Except it’s not. Those lines we all swore were so true when we started watching MMA, the ones we cited as reasons for MMA’s inevitable (and rightful) ascent to greatness, are all bullshit. When a rerun of Mike and Molly draws more viewers than free fights, one has to question whether MMA will ever achieve the mainstream popularity fans and pundits have been anticipating for years now—unless an overweight Chicago police officer (no, not Mike Russow) and his wife are even more in our DNA than fighting.
When the biggest star on the UFC’s roster (who, by extension, is MMA’s biggest star) is only capable of drawing a maximum of 450,000 PPV buys, we have to admit that the sport is on a decline. Chuck Liddell—not Johny Hendricks, not Anthony Pettis, not any other nascent champion or young up-and-comer—is still the go-to “tough guy” spokesperson for brands running ads on Spike TV and FS1. That should tell you everything you need to know.

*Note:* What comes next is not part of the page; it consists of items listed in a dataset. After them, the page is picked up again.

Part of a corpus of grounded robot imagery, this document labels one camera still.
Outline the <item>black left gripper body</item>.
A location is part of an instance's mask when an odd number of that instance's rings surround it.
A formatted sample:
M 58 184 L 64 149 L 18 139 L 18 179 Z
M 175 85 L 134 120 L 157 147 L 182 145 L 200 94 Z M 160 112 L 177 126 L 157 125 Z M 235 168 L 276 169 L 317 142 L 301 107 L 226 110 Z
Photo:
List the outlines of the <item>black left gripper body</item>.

There are few stars on the horizon. The UFC has two potential “franchise fighters” but only makes use of the one who’ll leave for Hollywood (or baby-making) before long. They ignore the other because he prioritized his own interests over the company’s. I’ve written about the UFC’s popularity crisis extensively, so I won’t repeat myself suffice it to say that the sport’s ceiling lowers nearly every time the UFC hold’s a card.

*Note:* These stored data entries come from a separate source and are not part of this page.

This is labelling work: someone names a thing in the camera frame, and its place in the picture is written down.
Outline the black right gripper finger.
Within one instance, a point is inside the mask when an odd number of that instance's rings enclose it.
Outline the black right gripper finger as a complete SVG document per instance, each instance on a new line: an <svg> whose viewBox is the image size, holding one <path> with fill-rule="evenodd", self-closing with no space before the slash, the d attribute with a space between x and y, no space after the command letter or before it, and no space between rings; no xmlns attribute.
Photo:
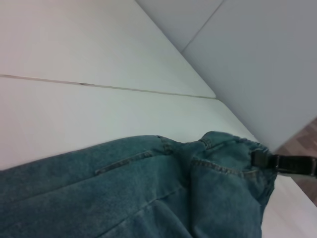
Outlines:
<svg viewBox="0 0 317 238"><path fill-rule="evenodd" d="M311 156L284 156L257 150L251 153L251 164L262 169L276 170L282 174L317 177L317 159Z"/></svg>

And it doesn’t matter that media members and hardcore fans enjoyed the fights last night. What we think means nothing; we’re the minority. The people that don’t know who Travis Browne and Fabricio Werdum are, and therefore didn’t watch UFC on FOX 11, are the people whose eyeballs and PPV buys matter most. Those are the people the sport is failing to reach, and hasn’t captivated in years. When Dana White himself admits that the UFC is not mainstream despite being on FOX, then you know it’s not mainstream…and maybe it never will be.
Most of you will scoff at what I’m saying. Whenever I write articles with such sentiments, the typical comment reads “Well you and CagePotato just hate MMA because you’re assholes and hate the UFC because they took away your credentials.” If I hated MMA/the UFC, I wouldn’t write about them (and I believe I speak for the entire CagePotato editorial staff when I say that). I love MMA. And loving something means wanting it to succeed, which means pointing out what’s wrong with it so it can be better. I’m not writing this to knock the UFC, nor am I writing this to be sensationalistic. I’m writing this so that we may temper our expectations. MMA is not mainstream, and it never will be if things continue their current course. Perhaps we should make peace with that instead of retreating into denial.
Whenever bad numbers come in, we all like to find excuses for why it did so poorly. MMA being a niche sport is never the answer. It’s the weather that’s to blame, or college football, or the economy, or anything other than the truth. When several events in a row report bad numbers, we call it a rough patch. But this is no rough patch, this is the shape of things to come. MMA needs stars to rekindle the world’s interest, but those at the top are only content to provide three letters—U, F, and C.